Several attacks launched since Friday against the facilities of the Zaporizhia plant, located next to the Kajovka water reservoir, on the Dnieper River, have raised tension in the area and the risk of a nuclear accident. The reactors are protected by concrete walls and fire-fighting measures, but the use of weapons in a plant violates, as Grossi stated last week, all nuclear safety measures. The Secretary General of the UN, António Guterres, has branded it in the last hours of “suicide”. According to information provided by the Ukrainian state-owned Energoatom, which operates the other three nuclear plants in the country, the artillery fire has injured two plant employees.
Although the reactors have not been damaged and there has been no radiation leak, the projectiles, according to information from this kyiv-based company, have damaged an external power line, a nitrogen-oxygen station and the detection system of radiation. Impacts have also been recorded next to containers of already used fuel.
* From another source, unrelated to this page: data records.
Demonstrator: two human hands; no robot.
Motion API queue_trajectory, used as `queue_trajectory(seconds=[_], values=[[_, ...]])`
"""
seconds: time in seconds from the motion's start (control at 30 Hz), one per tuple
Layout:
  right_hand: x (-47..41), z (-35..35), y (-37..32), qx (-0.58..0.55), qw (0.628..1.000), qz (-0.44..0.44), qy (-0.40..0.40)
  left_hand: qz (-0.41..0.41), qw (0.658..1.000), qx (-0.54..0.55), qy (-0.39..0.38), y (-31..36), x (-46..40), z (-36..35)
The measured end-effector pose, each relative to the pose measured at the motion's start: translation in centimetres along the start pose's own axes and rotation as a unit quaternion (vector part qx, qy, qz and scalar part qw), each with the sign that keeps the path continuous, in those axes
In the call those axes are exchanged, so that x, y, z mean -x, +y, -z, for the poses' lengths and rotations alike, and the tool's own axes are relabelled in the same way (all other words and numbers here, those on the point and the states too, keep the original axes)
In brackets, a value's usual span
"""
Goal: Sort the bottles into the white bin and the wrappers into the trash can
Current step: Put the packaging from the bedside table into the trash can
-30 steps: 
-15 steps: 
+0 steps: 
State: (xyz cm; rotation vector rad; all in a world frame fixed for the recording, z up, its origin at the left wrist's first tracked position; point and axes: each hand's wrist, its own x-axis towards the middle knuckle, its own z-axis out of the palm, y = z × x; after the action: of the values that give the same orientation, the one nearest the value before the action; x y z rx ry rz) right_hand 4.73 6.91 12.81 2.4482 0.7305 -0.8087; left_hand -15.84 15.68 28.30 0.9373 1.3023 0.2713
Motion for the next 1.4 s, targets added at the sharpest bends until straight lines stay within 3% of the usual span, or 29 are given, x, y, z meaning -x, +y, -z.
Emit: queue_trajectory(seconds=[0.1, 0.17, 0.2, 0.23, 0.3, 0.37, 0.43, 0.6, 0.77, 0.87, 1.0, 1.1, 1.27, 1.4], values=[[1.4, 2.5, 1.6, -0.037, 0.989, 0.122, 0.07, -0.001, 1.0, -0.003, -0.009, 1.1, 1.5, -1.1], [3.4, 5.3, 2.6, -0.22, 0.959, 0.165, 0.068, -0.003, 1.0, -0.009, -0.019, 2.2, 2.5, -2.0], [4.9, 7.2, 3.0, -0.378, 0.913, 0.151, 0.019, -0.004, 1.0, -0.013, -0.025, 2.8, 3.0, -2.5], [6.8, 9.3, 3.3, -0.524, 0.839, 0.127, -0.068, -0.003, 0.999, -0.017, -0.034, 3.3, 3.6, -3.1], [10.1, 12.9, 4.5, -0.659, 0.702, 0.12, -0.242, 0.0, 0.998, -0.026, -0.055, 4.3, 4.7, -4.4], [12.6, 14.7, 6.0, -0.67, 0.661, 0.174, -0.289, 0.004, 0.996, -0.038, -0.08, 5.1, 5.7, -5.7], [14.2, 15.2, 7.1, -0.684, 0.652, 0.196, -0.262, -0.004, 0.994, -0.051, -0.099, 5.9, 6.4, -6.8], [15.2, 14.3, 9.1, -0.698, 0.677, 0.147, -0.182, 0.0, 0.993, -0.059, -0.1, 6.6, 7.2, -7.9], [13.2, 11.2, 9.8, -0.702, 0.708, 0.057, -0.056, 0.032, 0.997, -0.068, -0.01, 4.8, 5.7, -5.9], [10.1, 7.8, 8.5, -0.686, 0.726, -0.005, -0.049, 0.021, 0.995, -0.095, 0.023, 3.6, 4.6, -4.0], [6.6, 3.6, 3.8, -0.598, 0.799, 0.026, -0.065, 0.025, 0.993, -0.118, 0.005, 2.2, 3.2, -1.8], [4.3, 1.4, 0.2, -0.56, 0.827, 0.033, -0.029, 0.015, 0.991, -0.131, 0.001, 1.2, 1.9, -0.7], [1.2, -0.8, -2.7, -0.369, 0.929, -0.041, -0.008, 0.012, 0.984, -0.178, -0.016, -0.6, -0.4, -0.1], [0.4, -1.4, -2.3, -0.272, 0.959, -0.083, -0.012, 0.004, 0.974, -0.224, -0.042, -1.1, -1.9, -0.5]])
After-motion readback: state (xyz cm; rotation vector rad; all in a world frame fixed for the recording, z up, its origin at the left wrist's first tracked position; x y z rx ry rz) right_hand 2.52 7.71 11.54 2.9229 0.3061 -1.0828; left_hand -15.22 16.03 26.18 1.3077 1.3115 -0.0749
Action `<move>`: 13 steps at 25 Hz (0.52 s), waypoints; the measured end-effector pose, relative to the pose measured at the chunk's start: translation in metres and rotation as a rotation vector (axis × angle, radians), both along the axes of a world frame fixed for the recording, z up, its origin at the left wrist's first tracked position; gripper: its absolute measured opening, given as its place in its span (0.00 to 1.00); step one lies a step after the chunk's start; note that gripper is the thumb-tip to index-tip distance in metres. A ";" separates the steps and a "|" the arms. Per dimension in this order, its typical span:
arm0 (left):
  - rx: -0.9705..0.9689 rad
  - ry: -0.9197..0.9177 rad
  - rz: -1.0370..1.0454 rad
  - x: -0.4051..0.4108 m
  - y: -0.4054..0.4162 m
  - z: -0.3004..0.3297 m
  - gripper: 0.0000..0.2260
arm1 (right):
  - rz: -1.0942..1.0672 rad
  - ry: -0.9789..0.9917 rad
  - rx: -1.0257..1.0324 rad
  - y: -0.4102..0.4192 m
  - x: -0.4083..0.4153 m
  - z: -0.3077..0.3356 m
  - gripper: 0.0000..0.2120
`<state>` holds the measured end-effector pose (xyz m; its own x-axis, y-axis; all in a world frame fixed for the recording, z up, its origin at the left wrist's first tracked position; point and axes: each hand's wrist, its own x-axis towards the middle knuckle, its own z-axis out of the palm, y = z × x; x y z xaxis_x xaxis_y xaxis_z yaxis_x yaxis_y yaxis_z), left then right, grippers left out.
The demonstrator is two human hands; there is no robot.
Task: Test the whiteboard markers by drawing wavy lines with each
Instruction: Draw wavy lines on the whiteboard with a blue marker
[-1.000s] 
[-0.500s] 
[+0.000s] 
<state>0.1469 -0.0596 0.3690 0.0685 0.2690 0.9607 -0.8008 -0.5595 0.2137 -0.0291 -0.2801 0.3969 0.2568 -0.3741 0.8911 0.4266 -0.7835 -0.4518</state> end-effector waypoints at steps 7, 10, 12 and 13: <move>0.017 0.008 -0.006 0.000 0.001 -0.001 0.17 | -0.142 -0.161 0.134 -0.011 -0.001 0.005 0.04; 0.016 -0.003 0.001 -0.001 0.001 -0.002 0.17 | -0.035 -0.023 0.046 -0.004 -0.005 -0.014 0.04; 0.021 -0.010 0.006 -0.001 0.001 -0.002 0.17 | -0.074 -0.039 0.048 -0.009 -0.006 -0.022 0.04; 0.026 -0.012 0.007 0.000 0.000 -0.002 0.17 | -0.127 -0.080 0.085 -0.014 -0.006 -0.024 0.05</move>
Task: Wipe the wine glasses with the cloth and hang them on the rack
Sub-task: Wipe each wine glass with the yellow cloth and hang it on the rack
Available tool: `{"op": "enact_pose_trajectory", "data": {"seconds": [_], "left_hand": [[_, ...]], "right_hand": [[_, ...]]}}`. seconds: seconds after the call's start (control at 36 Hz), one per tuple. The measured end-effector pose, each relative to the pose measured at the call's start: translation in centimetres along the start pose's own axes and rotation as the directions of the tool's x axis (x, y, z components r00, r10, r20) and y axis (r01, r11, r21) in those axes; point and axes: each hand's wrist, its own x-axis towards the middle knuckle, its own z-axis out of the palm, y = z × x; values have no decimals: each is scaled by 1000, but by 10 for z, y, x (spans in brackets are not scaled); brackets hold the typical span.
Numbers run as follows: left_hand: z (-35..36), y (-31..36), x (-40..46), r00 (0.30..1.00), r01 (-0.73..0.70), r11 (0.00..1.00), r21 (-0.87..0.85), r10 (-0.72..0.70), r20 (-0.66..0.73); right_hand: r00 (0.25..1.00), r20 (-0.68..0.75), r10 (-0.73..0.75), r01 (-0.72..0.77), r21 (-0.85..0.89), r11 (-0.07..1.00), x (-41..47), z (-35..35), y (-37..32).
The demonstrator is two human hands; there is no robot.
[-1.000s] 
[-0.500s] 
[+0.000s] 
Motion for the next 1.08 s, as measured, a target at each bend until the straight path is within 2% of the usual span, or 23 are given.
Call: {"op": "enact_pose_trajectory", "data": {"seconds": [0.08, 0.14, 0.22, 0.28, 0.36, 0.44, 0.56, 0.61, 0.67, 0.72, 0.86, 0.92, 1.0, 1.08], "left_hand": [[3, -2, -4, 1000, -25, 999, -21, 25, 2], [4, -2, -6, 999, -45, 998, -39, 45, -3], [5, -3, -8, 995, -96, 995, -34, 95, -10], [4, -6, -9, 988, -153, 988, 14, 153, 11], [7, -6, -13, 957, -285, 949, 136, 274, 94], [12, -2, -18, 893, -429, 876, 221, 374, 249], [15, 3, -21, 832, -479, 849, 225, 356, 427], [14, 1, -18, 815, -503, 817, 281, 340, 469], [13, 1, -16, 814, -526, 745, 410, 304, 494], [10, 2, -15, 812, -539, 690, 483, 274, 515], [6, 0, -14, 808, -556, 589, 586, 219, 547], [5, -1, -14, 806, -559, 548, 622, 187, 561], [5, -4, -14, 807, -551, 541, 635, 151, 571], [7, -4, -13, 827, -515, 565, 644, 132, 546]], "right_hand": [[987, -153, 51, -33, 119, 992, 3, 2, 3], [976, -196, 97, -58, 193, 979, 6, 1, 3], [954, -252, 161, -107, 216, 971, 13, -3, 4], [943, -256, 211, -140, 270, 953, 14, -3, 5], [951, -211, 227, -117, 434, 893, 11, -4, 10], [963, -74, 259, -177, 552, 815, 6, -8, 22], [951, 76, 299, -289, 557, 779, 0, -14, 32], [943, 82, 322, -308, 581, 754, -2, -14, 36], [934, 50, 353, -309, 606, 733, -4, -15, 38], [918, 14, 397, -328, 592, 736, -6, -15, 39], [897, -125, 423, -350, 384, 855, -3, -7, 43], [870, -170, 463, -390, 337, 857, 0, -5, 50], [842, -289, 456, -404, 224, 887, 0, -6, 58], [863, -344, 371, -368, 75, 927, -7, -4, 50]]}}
Maria Zajarova, spokeswoman for the Russian Foreign Ministry, has blamed the Ukrainian troops for the damage to the facilities in Zaporizhia. “By pointing their artillery pieces against the reactors in operation and the stores of used nuclear fuel”, “the Ukrainians point against themselves”, she said in statements collected by the Efe agency. According to a recent analysis by the Institute for the Study of War (ISW), Moscow is using the plant to increase fear in the West and thus “degrade its willingness to provide military support to a Ukrainian counteroffensive.” The Washington-based ISW, one of the most accurate monitoring centers for the war in Ukraine, said Russian forces have attacked towns further south such as Nikopol from around the plant.
For all this, Grossi, at the head of the IAEA, has stated that five of the seven principles of nuclear safety have been violated in Zaporizhia: the physical integrity of the facilities due to military activity; the operation at all times of the protection systems; the good condition of the employees, who work under enormous stress; the electrical supply, which has suffered damage to an external line, and the monitoring of possible radiation, in danger due to the constant bombing, although it is still operational.
Regarding the employees of the plant, the president of Energoatom, Petro Kotin, has indicated that a hundred of them have been subject to “kidnapping”, while five are unaccounted for. According to Kotin, in the town of Energodar, which adjoins the facilities, 10,000 of the more than 11,000 workers at the nuclear power plant still remain.